The novel’s central disaster unfolds when Dwayne Hoover, a Pontiac dealer in Midland City, reads a science fiction story by Kilgore Trout. The story tells its reader that they are the only creature in the universe with free will, and everyone else is a robot, a machine put there for the reader’s purposes. Dwayne, already fragile, takes the story literally and begins treating everyone around him accordingly. He hurts people. He breaks things. The consequences are violent and immediate.
Vonnegut is not being subtle. The Kilgore Trout story is a thought experiment about what happens when you strip away the assumption that other people have inner lives, agency, and value independent of what they can do for you. When you reduce people to their function, to their role in your system, the results are destructive. Maybe not always as dramatically as Dwayne’s rampage, but destructive nonetheless.
What makes this more than a cautionary tale is that Vonnegut does not let the reader off the hook. Throughout the book, he keeps pointing out that Dwayne’s worldview, the one that treats people as machines, is not actually that different from how American society already operates. People are described by their economic function, their productivity, their utility. The novel is full of characters who have already been reduced to their roles long before Dwayne reads the Trout story.
The Spreadsheet and the System
I think about that dynamic when I look at how we teach and practice instructional design. The models and frameworks we learn, and I am not singling out any particular one because this is true across the board, tend to share a common structural assumption: that learning can be engineered. That if you identify the right objectives, sequence the right content, select the right delivery methods, and measure the right outcomes, you will produce the desired result in the learner.

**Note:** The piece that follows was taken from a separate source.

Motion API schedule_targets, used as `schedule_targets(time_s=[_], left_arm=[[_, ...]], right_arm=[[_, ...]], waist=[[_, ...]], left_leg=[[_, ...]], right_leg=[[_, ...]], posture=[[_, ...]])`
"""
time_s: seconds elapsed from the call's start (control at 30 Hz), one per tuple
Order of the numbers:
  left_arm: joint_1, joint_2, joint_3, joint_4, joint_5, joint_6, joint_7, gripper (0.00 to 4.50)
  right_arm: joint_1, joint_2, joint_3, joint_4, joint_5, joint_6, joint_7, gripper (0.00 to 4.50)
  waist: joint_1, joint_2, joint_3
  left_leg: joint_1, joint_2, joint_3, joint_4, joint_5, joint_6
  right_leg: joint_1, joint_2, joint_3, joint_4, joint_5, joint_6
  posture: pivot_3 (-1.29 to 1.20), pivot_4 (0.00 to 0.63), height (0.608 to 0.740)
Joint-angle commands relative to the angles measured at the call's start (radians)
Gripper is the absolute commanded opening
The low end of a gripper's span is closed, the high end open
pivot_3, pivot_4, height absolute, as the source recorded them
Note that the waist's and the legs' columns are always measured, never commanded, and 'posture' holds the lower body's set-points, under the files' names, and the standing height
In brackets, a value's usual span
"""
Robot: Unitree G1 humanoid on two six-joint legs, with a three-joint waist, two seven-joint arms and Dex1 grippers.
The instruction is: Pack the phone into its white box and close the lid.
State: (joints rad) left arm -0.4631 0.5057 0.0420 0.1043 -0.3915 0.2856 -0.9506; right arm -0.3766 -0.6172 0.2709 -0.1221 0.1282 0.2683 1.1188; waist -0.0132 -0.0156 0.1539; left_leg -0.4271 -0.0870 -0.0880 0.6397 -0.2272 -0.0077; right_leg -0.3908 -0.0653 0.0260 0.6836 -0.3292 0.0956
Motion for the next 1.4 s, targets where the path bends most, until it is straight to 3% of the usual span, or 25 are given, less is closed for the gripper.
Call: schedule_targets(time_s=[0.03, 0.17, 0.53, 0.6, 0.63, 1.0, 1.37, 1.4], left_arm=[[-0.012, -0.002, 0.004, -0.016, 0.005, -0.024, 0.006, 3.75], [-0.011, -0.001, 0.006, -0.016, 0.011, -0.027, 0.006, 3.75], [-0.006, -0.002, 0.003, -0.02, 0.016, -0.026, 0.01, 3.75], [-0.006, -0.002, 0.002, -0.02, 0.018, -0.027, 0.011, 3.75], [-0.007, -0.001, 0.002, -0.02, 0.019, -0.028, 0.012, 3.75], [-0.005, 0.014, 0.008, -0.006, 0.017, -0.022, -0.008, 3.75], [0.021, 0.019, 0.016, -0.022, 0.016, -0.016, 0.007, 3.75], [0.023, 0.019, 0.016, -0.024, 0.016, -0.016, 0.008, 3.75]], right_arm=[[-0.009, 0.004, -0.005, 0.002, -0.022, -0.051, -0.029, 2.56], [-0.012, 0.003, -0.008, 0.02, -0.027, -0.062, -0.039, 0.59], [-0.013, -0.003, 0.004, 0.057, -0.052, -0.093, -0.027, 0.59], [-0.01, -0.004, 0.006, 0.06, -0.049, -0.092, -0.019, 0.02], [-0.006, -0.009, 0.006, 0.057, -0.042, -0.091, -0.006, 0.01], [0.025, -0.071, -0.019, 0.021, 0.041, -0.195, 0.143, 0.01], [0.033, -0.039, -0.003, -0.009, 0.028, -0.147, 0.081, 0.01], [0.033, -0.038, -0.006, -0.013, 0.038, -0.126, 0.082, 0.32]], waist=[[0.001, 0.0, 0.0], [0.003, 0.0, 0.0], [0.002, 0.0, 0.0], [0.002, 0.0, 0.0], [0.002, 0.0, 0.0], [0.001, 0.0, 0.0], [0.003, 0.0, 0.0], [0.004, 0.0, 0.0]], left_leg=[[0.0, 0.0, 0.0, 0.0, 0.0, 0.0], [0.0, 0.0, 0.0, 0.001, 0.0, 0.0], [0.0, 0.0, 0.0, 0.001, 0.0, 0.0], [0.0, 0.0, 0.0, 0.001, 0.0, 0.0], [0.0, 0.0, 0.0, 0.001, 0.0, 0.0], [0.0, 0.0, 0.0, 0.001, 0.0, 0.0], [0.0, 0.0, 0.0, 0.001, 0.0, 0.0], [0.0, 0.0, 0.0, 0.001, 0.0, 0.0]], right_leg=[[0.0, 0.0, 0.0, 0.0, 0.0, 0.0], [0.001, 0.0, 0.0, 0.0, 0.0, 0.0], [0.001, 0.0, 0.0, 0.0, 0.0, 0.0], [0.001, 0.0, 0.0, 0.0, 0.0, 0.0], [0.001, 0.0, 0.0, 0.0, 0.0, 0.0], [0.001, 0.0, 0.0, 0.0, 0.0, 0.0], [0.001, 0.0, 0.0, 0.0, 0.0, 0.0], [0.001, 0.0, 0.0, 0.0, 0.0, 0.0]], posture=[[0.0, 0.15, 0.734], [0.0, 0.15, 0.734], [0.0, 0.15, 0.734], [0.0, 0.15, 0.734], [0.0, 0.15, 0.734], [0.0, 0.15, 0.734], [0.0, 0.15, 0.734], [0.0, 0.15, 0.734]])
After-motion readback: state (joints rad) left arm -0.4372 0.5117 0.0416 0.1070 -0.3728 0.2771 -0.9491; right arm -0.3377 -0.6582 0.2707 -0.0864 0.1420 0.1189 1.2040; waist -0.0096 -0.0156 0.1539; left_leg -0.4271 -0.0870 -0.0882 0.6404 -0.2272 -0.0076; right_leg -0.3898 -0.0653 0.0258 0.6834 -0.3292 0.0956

The language gives it away. We talk about “delivering” instruction as if it were a package. We “deploy” training. We design “interventions.” We measure “performance gaps” and build systems to close them. The learner in this framework is not a person with a complicated inner life, prior experiences, legitimate concerns, and their own capacity for judgment. The learner is a gap to be closed, a behavior to be shaped, an output to be produced.
This is not a problem unique to any single model. It runs through the entire tradition. Even frameworks that were developed with genuinely humanistic intentions tend to get applied mechanistically. Change management theory is a good example. William Bridges wrote about transitions as deeply internal, personal processes that people navigate at their own pace, involving real feelings of loss, confusion, and gradual reorientation. That is a fundamentally human insight. But watch how it gets applied in practice: “People will be in the neutral zone during weeks three through six, so we need to schedule these specific communications and support activities during that window to move them through to the new beginning phase.” The internal human experience becomes a stage in a project plan. The feelings become variables to be managed rather than realities to be respected.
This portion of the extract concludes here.